### Source records
--- START ---

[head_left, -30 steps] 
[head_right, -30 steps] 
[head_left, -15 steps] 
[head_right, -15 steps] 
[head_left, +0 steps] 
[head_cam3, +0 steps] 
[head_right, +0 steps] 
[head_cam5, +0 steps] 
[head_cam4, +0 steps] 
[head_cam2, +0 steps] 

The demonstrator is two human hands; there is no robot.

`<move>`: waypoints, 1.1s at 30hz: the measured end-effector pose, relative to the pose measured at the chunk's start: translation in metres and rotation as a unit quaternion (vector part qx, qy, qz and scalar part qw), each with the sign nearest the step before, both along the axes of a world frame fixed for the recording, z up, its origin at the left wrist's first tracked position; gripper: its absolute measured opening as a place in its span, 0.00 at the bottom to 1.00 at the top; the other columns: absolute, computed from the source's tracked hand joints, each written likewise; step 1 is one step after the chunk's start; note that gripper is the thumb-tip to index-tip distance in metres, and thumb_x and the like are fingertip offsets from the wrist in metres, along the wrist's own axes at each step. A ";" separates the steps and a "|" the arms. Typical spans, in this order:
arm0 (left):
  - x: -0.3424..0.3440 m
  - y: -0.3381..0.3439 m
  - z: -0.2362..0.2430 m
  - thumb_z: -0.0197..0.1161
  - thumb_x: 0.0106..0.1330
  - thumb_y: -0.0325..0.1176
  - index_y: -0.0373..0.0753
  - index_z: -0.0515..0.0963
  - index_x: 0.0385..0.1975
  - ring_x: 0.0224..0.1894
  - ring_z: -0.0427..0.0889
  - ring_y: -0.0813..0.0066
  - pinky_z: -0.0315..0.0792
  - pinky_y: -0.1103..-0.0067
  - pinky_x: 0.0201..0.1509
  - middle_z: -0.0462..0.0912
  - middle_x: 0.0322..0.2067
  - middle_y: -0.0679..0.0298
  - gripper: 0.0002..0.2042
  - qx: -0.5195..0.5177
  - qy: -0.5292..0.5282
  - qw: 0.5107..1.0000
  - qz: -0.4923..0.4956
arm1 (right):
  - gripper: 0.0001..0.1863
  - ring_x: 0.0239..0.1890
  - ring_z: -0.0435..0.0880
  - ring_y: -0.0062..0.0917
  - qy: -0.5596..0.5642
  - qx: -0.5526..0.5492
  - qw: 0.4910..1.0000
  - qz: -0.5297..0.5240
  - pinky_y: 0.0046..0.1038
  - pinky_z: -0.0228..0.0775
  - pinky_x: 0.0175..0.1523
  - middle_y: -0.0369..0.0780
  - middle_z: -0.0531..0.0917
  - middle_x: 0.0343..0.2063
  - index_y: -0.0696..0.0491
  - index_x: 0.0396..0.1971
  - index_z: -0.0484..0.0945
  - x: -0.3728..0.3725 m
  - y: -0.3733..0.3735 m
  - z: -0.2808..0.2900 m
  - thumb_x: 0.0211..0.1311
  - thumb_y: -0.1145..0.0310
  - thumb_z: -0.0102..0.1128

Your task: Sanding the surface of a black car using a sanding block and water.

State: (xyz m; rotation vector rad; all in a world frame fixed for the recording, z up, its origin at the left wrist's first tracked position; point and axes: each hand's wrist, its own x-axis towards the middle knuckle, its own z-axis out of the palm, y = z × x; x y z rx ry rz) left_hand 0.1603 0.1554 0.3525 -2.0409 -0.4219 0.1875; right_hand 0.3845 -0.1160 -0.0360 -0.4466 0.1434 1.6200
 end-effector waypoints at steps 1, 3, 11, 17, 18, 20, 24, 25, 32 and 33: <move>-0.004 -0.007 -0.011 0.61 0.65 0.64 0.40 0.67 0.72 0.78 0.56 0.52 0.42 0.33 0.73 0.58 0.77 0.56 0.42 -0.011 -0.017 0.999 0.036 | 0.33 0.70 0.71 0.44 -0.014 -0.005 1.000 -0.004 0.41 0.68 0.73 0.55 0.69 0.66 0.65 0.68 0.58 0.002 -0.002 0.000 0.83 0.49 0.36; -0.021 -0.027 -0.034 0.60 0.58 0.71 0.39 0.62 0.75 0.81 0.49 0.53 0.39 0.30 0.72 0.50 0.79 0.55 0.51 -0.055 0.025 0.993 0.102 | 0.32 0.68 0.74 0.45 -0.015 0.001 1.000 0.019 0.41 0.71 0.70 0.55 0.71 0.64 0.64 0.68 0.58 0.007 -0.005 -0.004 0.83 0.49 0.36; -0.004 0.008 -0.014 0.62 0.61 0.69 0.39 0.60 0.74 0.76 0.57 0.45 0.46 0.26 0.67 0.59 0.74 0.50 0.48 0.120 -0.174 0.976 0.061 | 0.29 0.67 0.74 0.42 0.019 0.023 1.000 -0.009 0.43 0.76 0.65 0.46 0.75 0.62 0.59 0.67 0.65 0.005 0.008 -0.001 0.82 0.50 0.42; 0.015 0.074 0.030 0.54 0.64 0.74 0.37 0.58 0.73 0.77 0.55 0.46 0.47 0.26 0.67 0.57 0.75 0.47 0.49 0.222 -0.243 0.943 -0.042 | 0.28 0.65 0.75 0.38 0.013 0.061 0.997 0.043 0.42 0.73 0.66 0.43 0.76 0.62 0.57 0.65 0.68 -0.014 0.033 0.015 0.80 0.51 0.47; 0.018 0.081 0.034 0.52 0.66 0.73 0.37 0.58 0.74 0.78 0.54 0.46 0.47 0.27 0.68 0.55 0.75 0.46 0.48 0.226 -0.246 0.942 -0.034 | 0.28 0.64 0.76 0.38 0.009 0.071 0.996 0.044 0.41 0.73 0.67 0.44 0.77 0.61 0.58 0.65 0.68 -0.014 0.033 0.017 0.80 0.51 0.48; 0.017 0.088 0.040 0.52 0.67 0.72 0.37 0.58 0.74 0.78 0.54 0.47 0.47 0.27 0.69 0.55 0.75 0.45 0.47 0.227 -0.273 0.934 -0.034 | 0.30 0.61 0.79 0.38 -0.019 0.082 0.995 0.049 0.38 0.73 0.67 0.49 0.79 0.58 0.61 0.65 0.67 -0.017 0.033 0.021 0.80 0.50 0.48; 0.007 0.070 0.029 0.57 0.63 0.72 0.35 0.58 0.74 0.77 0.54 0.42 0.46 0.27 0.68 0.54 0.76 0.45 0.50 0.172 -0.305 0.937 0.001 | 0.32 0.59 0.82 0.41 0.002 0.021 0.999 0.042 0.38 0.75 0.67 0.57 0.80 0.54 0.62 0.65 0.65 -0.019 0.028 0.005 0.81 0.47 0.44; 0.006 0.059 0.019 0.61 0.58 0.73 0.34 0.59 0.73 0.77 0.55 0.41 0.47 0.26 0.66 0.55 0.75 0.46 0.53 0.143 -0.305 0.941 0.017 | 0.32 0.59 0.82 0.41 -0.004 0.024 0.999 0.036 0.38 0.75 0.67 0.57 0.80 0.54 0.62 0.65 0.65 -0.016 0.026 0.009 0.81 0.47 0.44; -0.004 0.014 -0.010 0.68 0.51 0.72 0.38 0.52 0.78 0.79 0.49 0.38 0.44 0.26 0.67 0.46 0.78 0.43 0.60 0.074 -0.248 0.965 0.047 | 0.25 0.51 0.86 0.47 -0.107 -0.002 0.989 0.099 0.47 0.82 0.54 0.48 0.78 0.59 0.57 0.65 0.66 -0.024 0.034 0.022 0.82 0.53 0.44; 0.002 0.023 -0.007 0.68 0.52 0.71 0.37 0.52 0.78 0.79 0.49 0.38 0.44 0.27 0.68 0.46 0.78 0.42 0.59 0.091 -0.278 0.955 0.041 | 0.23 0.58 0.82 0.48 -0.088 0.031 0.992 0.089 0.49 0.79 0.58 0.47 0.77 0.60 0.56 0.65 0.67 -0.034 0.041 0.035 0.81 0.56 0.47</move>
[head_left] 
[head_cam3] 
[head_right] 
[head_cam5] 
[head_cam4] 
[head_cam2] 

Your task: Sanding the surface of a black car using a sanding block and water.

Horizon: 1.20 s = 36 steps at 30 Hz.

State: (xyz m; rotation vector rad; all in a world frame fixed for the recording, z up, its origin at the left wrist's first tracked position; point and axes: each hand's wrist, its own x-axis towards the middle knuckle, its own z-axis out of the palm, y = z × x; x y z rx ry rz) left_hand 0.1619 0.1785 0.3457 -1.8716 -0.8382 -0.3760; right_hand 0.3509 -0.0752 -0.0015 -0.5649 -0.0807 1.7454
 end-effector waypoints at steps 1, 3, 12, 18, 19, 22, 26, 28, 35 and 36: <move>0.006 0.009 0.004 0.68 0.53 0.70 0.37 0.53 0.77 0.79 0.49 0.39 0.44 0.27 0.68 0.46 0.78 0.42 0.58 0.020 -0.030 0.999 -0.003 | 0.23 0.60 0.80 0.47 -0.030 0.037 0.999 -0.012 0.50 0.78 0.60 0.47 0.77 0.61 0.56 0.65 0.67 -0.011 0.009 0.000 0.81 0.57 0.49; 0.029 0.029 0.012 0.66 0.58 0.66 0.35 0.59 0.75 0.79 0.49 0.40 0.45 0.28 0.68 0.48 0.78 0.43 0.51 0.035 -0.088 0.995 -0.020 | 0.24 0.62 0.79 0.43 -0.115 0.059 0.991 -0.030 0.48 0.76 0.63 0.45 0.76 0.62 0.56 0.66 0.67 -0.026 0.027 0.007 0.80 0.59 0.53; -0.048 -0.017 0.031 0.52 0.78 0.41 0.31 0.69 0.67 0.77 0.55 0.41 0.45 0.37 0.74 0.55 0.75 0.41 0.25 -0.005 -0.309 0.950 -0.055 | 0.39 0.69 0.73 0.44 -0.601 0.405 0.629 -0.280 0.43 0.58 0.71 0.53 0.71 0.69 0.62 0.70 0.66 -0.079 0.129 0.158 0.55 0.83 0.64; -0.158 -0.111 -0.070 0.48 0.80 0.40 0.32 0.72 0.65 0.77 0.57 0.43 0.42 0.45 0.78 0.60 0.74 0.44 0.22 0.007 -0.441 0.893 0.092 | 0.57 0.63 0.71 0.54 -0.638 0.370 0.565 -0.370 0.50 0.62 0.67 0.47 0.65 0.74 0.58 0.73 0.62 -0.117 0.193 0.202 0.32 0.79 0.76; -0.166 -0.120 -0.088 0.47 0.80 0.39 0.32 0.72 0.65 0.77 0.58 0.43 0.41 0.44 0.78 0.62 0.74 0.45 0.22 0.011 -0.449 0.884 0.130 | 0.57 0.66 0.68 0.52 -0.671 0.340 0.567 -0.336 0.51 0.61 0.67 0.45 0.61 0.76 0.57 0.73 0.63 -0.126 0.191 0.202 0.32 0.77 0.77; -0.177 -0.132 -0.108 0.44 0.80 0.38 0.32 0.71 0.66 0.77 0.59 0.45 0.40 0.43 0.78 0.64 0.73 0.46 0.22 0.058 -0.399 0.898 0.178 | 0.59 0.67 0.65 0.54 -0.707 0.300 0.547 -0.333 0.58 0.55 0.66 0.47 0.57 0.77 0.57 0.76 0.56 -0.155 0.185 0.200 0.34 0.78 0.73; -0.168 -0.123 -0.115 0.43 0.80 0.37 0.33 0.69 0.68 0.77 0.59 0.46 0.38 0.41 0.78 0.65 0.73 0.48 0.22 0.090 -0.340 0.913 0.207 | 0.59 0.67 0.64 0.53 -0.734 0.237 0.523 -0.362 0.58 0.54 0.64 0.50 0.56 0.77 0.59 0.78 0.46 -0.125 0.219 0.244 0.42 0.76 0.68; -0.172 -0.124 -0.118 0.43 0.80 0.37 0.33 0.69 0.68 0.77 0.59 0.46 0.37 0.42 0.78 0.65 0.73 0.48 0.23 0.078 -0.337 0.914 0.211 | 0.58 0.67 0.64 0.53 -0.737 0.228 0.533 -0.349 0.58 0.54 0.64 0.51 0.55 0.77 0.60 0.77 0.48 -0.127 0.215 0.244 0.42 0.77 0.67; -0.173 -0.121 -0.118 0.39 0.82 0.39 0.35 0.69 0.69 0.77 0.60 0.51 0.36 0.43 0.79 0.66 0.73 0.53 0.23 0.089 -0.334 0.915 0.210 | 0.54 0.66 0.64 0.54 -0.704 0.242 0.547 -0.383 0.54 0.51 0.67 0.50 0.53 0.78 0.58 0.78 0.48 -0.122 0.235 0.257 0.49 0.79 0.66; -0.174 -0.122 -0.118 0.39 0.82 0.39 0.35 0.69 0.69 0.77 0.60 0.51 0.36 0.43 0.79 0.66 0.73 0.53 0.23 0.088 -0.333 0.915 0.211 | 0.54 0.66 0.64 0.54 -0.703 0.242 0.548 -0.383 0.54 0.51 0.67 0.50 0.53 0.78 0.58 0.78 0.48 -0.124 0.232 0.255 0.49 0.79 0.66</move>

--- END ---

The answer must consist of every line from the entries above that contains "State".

State: (xyz m; rotation vector rad; all in a world frame fixed for the recording, z up, its origin at the left wrist's first tracked position; point and axes: each hand's wrist, its own x-axis towards the middle knuckle, its own z-axis out of the palm, y = z × x; x y z rx ry rz) left_hand 0.1603 0.1554 0.3525 -2.0409 -0.4219 0.1875; right_hand 0.3845 -0.1160 -0.0360 -0.4466 0.1434 1.6200
State: (xyz m; rotation vector rad; all in a world frame fixed for the recording, z up, its origin at the left wrist's first tracked position; point and axes: each hand's wrist, its own x-axis towards the middle knuckle, its own z-axis out of the palm, y = z × x; x y z rx ry rz) left_hand 0.1619 0.1785 0.3457 -1.8716 -0.8382 -0.3760; right_hand 0.3509 -0.0752 -0.0015 -0.5649 -0.0807 1.7454

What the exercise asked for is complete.